PROBLEM STATEMENT —
When duplicating the records beneath this instruction, omit every picture and keep all else exact.

MATERIAL TO PROCESS —

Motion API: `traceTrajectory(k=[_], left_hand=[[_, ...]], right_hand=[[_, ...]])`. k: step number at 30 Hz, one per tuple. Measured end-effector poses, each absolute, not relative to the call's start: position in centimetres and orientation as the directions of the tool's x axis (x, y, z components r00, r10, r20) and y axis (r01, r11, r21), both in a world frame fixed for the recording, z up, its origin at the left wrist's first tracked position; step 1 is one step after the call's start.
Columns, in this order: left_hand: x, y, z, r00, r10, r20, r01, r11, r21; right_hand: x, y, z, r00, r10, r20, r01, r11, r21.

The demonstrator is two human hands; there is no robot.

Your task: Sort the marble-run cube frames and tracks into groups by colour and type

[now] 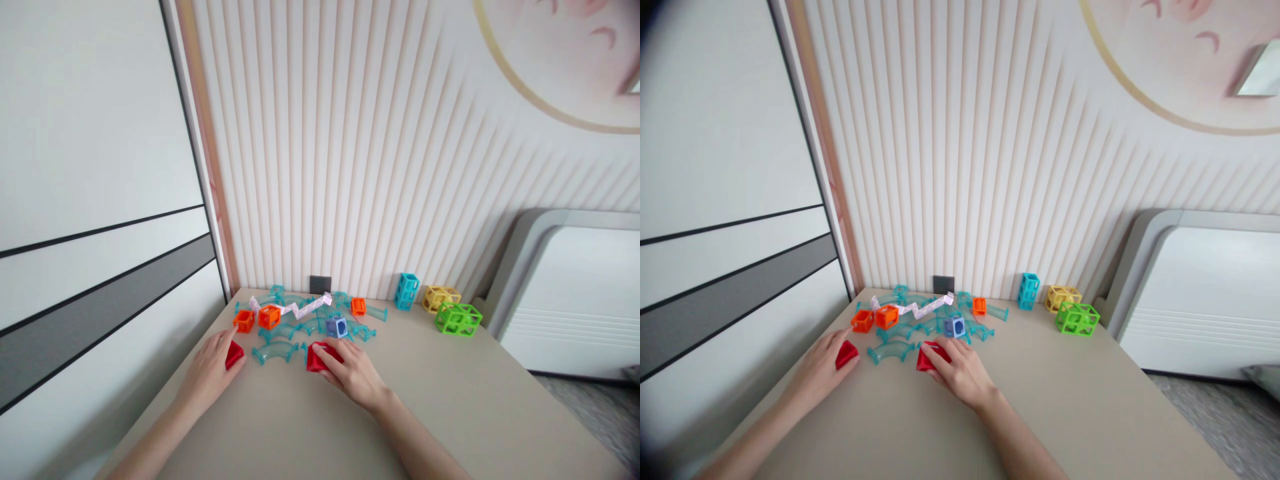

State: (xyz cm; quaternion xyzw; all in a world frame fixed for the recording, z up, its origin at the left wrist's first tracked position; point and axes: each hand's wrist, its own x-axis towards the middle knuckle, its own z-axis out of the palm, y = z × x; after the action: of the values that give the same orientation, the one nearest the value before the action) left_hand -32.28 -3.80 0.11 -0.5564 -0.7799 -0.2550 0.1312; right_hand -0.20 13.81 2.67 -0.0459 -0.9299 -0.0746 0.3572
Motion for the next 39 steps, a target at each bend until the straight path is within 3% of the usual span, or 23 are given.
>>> traceTrajectory(k=[2, 7, 10, 15, 19, 23, 29, 32, 39], left_hand=[[-29.7, -3.9, 1.7, -0.243, 0.799, 0.55, 0.965, 0.144, 0.218], [-21.7, -3.4, 4.1, 0.108, 0.874, 0.474, 0.959, -0.217, 0.183], [-18.8, -2.5, 4.3, 0.083, 0.861, 0.502, 0.927, -0.251, 0.278], [-18.3, -1.6, 5.9, 0.048, 0.9, 0.434, 0.878, -0.245, 0.411], [-19.5, -1.0, 7.9, 0.049, 0.94, 0.339, 0.806, -0.238, 0.542], [-21.4, 0.5, 9.2, 0.012, 0.946, 0.323, 0.788, -0.208, 0.58], [-27.9, 7.2, 11.8, -0.295, 0.868, 0.4, 0.856, 0.054, 0.514], [-30.3, 11.7, 11.7, -0.333, 0.887, 0.321, 0.911, 0.214, 0.354], [-30.6, 18.0, 7.9, -0.326, 0.932, 0.161, 0.924, 0.278, 0.261]], right_hand=[[-0.4, 13.4, 2.6, -0.748, 0.01, 0.663, 0.107, 0.988, 0.106], [-1.0, 12.1, 2.2, -0.731, -0.027, 0.682, 0.024, 0.998, 0.066], [-0.8, 11.7, 2.0, -0.682, -0.001, 0.732, 0.01, 1.0, 0.011], [-0.5, 11.7, 2.2, -0.63, -0.008, 0.777, -0.028, 1.0, -0.013], [-1.3, 11.1, 2.5, -0.623, 0.113, 0.774, 0.053, 0.993, -0.102], [-2.0, 10.8, 1.9, -0.603, 0.249, 0.758, 0.166, 0.968, -0.186], [-2.6, 11.8, 0.0, -0.581, 0.413, 0.701, 0.345, 0.906, -0.247], [-3.9, 12.3, -0.2, -0.548, 0.458, 0.7, 0.382, 0.882, -0.278], [-7.0, 14.1, -0.1, -0.605, 0.4, 0.688, 0.315, 0.914, -0.255]])
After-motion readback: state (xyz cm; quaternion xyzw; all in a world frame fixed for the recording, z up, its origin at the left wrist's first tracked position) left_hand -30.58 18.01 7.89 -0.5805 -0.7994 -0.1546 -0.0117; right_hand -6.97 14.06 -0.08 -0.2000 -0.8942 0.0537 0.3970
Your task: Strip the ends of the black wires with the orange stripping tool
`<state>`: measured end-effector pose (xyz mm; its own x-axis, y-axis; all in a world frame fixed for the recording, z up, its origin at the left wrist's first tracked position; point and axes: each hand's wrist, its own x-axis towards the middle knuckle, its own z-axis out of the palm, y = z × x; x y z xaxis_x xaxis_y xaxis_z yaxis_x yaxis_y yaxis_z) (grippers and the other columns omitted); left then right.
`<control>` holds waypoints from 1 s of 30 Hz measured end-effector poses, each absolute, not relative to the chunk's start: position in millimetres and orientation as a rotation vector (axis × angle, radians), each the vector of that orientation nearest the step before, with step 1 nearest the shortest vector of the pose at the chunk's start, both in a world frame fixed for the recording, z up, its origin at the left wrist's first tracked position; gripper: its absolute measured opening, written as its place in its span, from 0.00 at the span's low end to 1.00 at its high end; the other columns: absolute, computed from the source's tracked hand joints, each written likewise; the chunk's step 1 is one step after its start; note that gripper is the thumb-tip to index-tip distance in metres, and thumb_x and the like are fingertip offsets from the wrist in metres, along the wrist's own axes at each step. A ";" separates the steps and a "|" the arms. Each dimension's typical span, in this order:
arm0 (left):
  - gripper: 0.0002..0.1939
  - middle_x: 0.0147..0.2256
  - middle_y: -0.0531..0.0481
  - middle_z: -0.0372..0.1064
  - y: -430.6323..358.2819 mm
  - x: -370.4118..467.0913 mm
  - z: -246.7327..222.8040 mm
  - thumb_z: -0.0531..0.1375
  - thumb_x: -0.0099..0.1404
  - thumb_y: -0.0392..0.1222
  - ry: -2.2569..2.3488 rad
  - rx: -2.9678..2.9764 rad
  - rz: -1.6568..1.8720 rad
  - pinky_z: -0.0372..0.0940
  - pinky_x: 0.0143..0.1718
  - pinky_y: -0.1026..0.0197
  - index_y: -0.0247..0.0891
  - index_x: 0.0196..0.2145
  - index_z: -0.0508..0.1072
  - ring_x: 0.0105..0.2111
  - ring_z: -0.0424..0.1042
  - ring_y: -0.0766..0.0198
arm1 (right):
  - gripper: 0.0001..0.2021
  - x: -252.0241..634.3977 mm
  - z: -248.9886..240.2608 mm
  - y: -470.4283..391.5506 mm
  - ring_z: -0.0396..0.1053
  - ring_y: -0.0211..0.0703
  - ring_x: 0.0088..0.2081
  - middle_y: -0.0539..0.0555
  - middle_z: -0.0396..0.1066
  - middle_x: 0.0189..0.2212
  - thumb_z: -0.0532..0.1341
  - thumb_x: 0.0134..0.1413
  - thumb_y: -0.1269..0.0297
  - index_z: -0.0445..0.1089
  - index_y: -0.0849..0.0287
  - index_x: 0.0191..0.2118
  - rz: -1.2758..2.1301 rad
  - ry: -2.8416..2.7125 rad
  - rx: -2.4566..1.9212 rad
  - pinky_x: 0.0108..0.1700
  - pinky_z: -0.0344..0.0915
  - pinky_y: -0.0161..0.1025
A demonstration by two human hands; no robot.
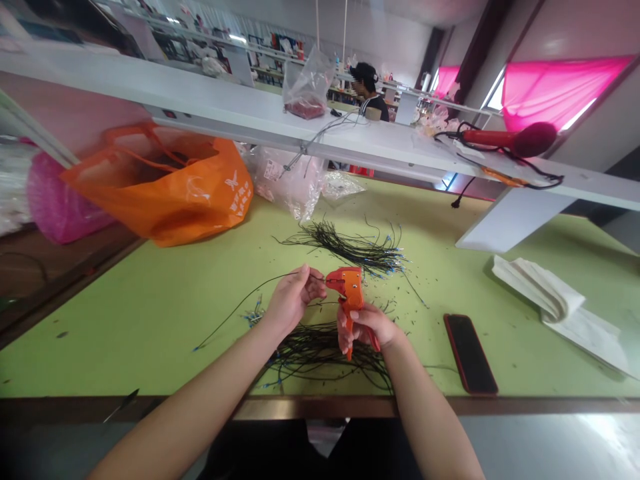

SOLUTION TO THIS PROBLEM —
Motion API: `traceTrajectory(k=[_], left_hand=[[_, ...]], right_hand=[[_, ...]])`. k: step number at 30 Hz, one per tuple. Measured end-effector poses, each absolute, not relative to the call's start: position in centimetres and orientation as the directions of the tool's x axis (x, y, z components r00, r10, r20) and y axis (r01, r11, r21), both in a world frame fixed for the recording, z up, its origin at the left wrist's first tracked position; step 1 is one step after the call's start.
Columns, in this order: left_hand: x, y, z, r00, r10, r20, r01, r11, r21; right_hand: x, y, z, r00, r10, r20, r01, r11, r21.

The demonstrator is two human hands; there is no robot.

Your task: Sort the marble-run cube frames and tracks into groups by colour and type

[now] 

State: (xyz cm; quaternion xyzw; all in a world frame fixed for the recording, z up, its origin at the left wrist's first tracked position; point and axes: each hand's wrist, its own x-axis towards the middle knuckle, its own z-axis out of the palm, y = z × x; after the action: of the values that give the same orientation, the one nearest the value before the action) left_hand -32.28 -3.80 0.11 -0.5564 -0.7799 -0.2550 0.1312; right_hand -0.20 13.81 2.67 -0.0459 -0.9299 -0.0746 0.3572
Motion for the next 39 steps, a target at each bend until the straight path is within 3% of the usual span, or 23 are given.
>>> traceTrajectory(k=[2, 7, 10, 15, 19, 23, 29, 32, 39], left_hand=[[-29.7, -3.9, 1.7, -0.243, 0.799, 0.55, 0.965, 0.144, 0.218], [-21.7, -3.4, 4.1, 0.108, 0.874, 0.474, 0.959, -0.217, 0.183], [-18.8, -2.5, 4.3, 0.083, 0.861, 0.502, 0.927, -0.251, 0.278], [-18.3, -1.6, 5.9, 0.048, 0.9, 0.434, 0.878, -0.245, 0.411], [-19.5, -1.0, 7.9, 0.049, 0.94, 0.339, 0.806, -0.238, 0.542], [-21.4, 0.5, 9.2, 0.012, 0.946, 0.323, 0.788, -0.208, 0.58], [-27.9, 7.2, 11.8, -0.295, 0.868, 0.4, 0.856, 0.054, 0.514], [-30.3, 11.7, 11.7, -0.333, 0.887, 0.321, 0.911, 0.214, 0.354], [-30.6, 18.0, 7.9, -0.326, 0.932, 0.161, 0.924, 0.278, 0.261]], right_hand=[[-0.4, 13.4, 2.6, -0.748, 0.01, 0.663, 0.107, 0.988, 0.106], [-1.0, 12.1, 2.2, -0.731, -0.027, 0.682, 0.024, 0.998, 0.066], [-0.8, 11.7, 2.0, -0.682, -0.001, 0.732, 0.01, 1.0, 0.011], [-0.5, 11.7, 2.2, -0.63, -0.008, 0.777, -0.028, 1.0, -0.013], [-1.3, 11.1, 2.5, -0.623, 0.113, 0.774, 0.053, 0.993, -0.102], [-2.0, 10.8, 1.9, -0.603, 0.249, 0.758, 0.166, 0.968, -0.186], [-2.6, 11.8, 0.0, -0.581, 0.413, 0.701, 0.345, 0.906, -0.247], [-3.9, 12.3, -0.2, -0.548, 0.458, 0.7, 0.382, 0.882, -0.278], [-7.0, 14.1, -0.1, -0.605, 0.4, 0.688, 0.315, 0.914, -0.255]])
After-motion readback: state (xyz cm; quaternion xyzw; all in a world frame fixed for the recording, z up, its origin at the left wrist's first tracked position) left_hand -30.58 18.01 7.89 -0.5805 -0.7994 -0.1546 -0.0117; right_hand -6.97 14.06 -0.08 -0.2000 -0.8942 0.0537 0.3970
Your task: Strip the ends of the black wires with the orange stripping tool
`<state>`: measured end-effector pose (xyz mm; its own x-axis, y-axis; all in a world frame fixed for the recording, z up, its origin at the left wrist's first tracked position; point and axes: each hand's wrist, its own x-axis towards the middle knuckle, its own z-axis out of the palm, y = z × x; x y z xaxis_x xaxis_y xaxis_z yaxis_x yaxis_y yaxis_z) (grippers and the other columns omitted); left then right.
`<control>` holds waypoints from 1 s of 30 Hz measured end-effector poses, each absolute, not relative to the chunk's start: position in millimetres and orientation as a rotation vector (axis × angle, radians), each the vector of that orientation nearest the step before, with step 1 nearest the shortest vector of the pose at the chunk's start, both in a world frame fixed for the recording, z up, its origin at the left wrist's first tracked position; gripper: its absolute measured opening, written as its place in its span, from 0.00 at the span's low end to 1.00 at its high end; the other columns: absolute, computed from the source's tracked hand joints, each written likewise; the chunk's step 1 is one step after its start; note that gripper is the thumb-tip to index-tip distance in metres, and thumb_x and the like are fingertip offsets from the wrist in metres, along the wrist's own axes at each step. A ";" separates the steps and a "|" the arms. Each dimension's typical span, in this order:
arm0 (left):
  - gripper: 0.0002..0.1939
  - middle_x: 0.0147..0.2256
  - middle_y: -0.0531..0.0481
  - middle_z: -0.0372..0.1064
  - y: -430.6323..358.2819 mm
  - x: -370.4118..467.0913 mm
  - z: -246.7327..222.8040 mm
  - thumb_z: -0.0531..0.1375
  - thumb_x: -0.0099..0.1404
  - thumb_y: -0.0392..0.1222
  - ry: -2.2569..2.3488 rad
  - rx: -2.9678..2.9764 rad
  - rz: -1.6568..1.8720 rad
  - pinky_z: -0.0372..0.0940
  - pinky_x: 0.0143..0.1718
  - pinky_y: -0.1026..0.0197
  - index_y: -0.0247..0.0891
  - index_x: 0.0196..0.2145
  - index_z: -0.0508..0.1072
  - ring_x: 0.0105..0.2111
  - ring_z: -0.0424..0.1042
  - ring_y: -0.0766..0.0198
arm1 (right):
  - gripper: 0.0001..0.2021
  - x: -252.0241..634.3977 mm
  - z: -248.9886..240.2608 mm
  - y: -470.4283..391.5506 mm
  - ring_z: -0.0396..0.1053
  - ring_y: -0.0211..0.0703
  - ring_x: 0.0088..0.2081
  - middle_y: -0.0539..0.0555
  - middle_z: -0.0396..0.1066
  - middle_x: 0.0189..0.2212
  - thumb_z: -0.0532..0.1341
  - thumb_x: 0.0134..0.1413
  - thumb_y: -0.1269..0.0297
  - index_z: -0.0445..0.1089
  - index_y: -0.0849..0.0287
  - index_x: 0.0191..0.2118
  - rz: -1.2758..2.1301 rad
  - ry: -2.8416..2.7125 rad
  - rx: -2.4566..1.9212 rad
  - pinky_x: 0.0108..0.1700
  - pinky_z: -0.0344..0.0915
  - pinky_y: -0.0161..0.1025
A demonstration by two human hands; no robot.

This exercise requires no further output.